**ACTION ITEM**
Below is some data. Retype exactly the lines starting at the one with "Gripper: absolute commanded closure" and ending at the one with "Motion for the".

=-=-=-=-=

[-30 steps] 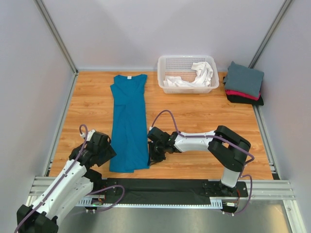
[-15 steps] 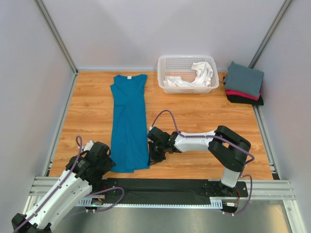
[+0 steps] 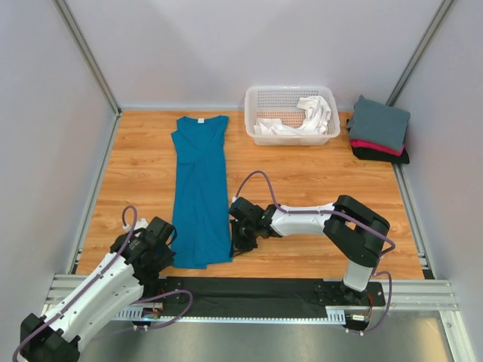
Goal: Fold and stack the t-shirts
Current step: Fold the tshirt
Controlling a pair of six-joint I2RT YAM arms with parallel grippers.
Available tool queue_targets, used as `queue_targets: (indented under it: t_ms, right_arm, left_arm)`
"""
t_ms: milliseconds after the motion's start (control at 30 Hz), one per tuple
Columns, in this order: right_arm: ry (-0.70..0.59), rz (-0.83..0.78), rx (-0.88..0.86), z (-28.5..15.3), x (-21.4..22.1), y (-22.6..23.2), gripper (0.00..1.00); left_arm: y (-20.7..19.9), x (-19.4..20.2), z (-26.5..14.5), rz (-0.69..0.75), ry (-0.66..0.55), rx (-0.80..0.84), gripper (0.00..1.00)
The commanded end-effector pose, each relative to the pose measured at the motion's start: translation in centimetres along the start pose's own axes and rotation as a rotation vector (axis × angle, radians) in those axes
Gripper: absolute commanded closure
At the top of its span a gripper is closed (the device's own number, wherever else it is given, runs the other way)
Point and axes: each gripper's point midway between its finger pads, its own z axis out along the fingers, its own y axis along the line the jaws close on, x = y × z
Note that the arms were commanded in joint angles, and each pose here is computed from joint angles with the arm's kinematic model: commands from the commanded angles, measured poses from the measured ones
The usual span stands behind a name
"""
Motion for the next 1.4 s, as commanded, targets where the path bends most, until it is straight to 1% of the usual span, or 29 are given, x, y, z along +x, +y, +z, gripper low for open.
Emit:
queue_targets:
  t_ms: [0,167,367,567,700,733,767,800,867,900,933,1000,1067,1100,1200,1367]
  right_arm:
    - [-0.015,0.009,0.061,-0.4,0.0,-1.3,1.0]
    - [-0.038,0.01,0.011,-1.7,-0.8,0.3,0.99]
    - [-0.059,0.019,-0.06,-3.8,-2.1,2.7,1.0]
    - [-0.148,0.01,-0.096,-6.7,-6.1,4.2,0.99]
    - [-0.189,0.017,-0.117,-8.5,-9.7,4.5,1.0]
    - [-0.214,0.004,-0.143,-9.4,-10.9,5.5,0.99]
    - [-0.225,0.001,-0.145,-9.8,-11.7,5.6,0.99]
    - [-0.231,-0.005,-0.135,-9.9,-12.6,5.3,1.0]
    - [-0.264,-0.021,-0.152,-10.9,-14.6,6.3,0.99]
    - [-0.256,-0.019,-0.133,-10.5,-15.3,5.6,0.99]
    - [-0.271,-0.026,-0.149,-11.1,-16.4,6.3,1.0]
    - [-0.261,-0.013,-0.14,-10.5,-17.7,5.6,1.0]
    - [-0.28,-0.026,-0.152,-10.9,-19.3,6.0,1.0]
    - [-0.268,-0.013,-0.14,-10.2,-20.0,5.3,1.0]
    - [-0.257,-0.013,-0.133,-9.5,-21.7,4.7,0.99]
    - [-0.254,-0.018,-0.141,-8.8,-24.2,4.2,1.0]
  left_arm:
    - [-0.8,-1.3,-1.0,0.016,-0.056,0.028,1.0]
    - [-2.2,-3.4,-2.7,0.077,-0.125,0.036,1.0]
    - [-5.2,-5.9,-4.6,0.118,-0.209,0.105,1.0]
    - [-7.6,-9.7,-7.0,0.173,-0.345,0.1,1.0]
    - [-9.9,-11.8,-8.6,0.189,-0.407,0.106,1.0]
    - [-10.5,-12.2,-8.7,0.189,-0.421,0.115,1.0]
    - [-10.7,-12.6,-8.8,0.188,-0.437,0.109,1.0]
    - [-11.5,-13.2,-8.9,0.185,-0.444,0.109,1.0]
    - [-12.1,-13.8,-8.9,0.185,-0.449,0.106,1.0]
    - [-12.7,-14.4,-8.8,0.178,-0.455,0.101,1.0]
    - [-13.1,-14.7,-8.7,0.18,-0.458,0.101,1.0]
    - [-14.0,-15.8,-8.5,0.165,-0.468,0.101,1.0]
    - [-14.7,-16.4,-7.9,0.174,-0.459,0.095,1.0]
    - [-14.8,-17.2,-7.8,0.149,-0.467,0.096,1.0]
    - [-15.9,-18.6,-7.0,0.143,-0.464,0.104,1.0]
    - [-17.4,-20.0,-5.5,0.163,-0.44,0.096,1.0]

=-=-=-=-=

**EXPECTED OUTPUT**
Gripper: absolute commanded closure
At the top of its span a gripper is closed (the device's own number, wherever else it is given, runs the other way)
Point and axes: each gripper's point midway between its finger pads, its own z axis out along the fingers, its own y axis along the line the jaws close on, x = y × z
Note that the arms were commanded in joint angles, and each pose here is computed from joint angles with the arm's kinematic model: commands from the commanded angles, measured poses from the measured ones
The usual span stands behind a name
"""
Motion for the next 1.4 s, as commanded, targets where the path bends most, until it is straight to 1% of the usual span, or 29 are given, x, y, z along +x, +y, +z, gripper low for open.

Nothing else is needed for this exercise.